Pseudata

One seed. Every language. Same data.

Get Started Concept GitHub

Stop Fighting Inconsistent Test Data

Your frontend expects Alice. Your backend returns Bob.
Different faker libraries = Different realities.

Pseudata solves this by making mock data generation a standardized algorithm—not a language-specific implementation.
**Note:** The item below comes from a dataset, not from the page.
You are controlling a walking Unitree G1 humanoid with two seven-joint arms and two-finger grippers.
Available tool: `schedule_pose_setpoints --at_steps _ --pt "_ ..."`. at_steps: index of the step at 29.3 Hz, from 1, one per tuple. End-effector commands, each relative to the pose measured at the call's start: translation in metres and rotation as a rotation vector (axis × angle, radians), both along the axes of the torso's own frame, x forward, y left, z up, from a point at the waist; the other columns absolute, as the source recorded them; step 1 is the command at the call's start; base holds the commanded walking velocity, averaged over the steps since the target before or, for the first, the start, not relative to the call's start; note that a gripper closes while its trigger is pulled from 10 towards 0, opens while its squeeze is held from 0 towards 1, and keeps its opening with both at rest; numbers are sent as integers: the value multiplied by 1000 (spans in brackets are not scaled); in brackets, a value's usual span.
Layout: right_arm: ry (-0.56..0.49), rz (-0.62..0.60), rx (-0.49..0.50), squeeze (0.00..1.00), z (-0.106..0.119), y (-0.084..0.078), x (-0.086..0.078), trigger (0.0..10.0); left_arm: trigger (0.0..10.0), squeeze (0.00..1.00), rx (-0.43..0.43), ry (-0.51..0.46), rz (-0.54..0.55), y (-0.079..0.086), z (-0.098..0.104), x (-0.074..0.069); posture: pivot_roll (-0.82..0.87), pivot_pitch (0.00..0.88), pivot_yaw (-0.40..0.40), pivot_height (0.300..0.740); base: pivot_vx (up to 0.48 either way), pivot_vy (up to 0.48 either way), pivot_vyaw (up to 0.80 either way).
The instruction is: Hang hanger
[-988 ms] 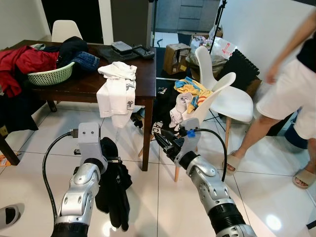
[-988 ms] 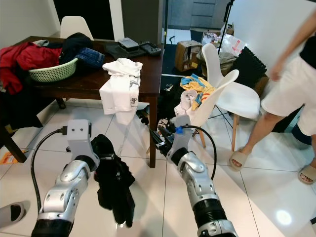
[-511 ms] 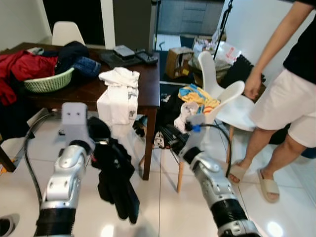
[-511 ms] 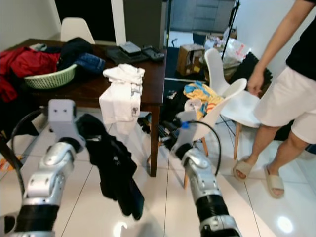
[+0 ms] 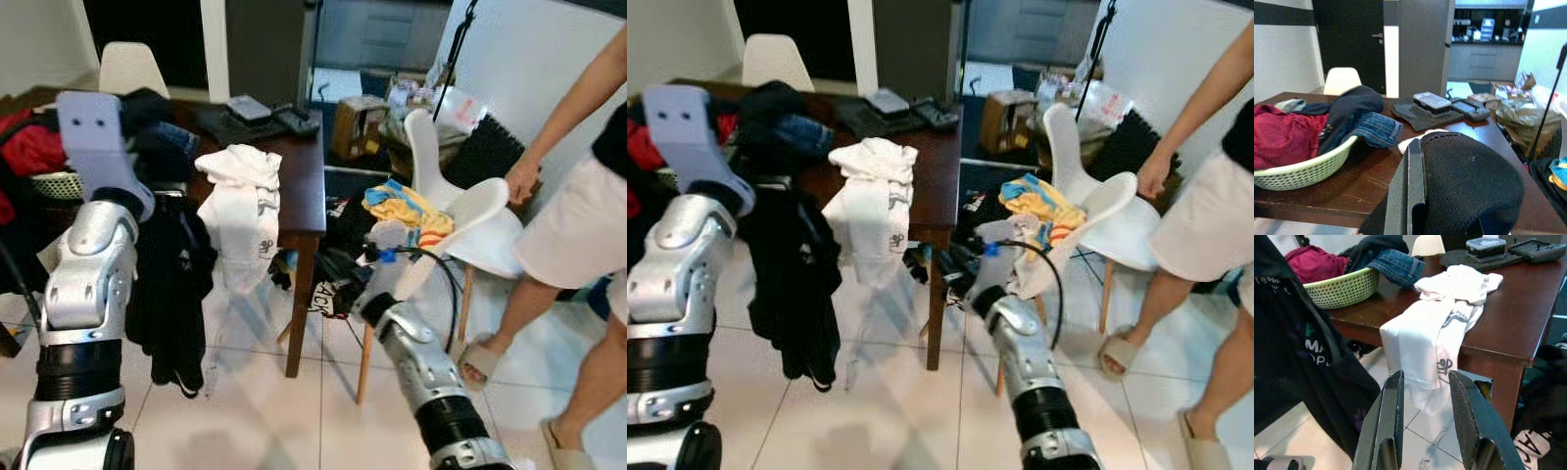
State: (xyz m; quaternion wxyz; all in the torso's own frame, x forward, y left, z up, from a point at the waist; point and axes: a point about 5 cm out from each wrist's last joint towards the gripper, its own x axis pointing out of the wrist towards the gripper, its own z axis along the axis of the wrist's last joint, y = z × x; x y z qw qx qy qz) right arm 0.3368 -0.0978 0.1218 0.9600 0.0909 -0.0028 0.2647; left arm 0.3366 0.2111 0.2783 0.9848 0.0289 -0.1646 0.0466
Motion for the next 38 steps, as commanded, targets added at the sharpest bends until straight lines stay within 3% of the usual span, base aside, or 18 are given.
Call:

📖 Read the full story: Why faker.js and Faker Don’t Agree

Key Features

Cross-Language Consistency

Same seed = same data across all languages. No more integration test mismatches. Learn more →

Infinite Scale

$O(1)$ instant access to billions of records with zero memory overhead. Learn more →

Stateless Relations

Create deterministic relationships without a database. Navigate entities in $O(1)$ time. Learn more →

Smart Locale Loading

Minimal default, scale globally. Load only the specific regions and data you need. Learn more →

Same Seed, Same Data—At Any Scale

Pseudata is the only faker library that guarantees both cross-language consistency and $O(1)$ infinite scale.

❌ Traditional Fakers
✅ Pseudata

Different data across languages

# Python (Faker)
Faker.seed(42)
fake.name()  # → "Brett Davis"

// TypeScript (faker.js)
faker.seed(42);
faker.person.fullName(); // → "Miss Dora Kiehn"

Sequential access only

# To get item 1,000,000, must iterate - O(n)
faker.seed(42)
for i in range(1_000_000):
    name = faker.name()

Identical data across all languages

# Python
users = UserArray(42)
user = users.at(0)
print(user.name)  # → "John Smith"

// TypeScript
const users = new UserArray(42);
const user = users.at(0);
console.log(user.name); // → "John Smith"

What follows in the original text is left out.